**Task item**.
Repeat the data word for word, excluding every picture.
══════════
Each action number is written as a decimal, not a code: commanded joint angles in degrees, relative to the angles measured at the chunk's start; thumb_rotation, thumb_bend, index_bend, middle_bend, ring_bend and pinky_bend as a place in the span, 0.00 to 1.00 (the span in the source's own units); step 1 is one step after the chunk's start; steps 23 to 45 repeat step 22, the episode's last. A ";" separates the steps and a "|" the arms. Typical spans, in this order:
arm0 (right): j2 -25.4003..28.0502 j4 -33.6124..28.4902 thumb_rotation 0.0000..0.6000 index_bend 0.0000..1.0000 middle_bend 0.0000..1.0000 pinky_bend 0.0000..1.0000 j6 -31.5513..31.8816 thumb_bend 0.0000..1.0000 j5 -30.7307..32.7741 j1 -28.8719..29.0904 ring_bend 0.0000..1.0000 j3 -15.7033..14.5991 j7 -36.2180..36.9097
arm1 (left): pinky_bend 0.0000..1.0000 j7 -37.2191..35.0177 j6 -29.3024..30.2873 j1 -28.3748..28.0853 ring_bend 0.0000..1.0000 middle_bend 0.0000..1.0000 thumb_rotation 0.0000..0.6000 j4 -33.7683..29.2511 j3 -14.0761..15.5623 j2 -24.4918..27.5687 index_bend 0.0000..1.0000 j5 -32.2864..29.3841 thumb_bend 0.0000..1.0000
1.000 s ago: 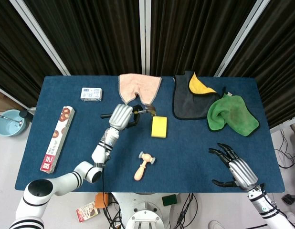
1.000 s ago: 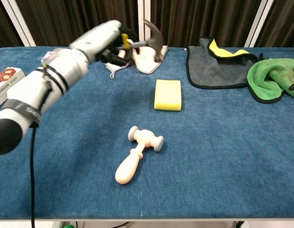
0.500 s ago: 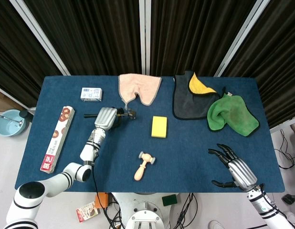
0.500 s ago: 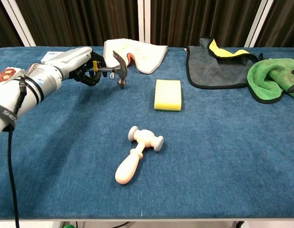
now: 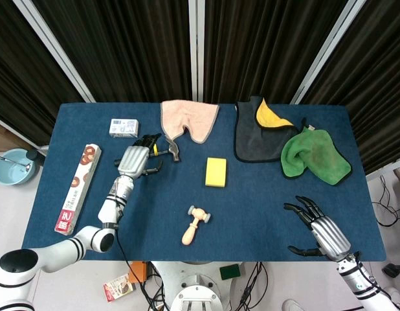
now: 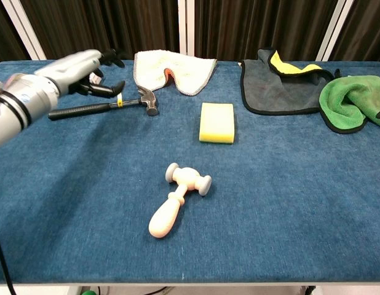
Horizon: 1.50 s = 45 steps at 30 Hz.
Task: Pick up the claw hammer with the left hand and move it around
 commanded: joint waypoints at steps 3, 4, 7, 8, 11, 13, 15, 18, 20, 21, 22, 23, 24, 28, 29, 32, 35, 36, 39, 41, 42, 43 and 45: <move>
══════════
**Solution to this problem**.
Each action number is written as a decimal, not a code: commanded joint angles in degrees, relative to the angles measured at the chunk's start; thumb_rotation, thumb_bend, index_bend, middle_bend, ring_bend and pinky_bend as a place in the span, 0.00 to 1.00 (the span in the source's own units); step 1 is one step after the chunk's start; steps 23 to 45 repeat step 22, the episode's last. A ";" separates the steps and a "|" the arms. Typical spans, in this order:
arm0 (right): j2 -25.4003..28.0502 j4 -33.6124..28.4902 thumb_rotation 0.0000..0.6000 index_bend 0.0000..1.0000 middle_bend 0.0000..1.0000 pinky_bend 0.0000..1.0000 j6 -31.5513..31.8816 thumb_bend 0.0000..1.0000 j5 -30.7307..32.7741 j1 -28.8719..29.0904 ring_bend 0.0000..1.0000 j3 -15.7033..14.5991 j7 -36.2180..36.9097
arm1 (left): pinky_bend 0.0000..1.0000 j7 -37.2191..35.0177 j6 -29.3024..30.2873 j1 -28.3748..28.0853 ring_bend 0.0000..1.0000 middle_bend 0.0000..1.0000 thumb_rotation 0.0000..0.6000 j4 -33.7683..29.2511 j3 -14.0761..15.5623 j2 -24.4918..27.5687 index_bend 0.0000..1.0000 j5 -32.2864..29.3841 thumb_bend 0.0000..1.0000
1.000 s ago: 
1.000 s ago: 
0.500 s ago: 
0.500 s ago: 
now: 
now: 
Horizon: 1.50 s = 45 steps at 30 Hz.
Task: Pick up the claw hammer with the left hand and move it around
 commanded: joint waypoints at steps 3, 4, 7, 8, 11, 13, 15, 18, 20, 21, 22, 23, 24, 28, 29, 32, 35, 36, 39, 41, 42, 43 and 45: <move>

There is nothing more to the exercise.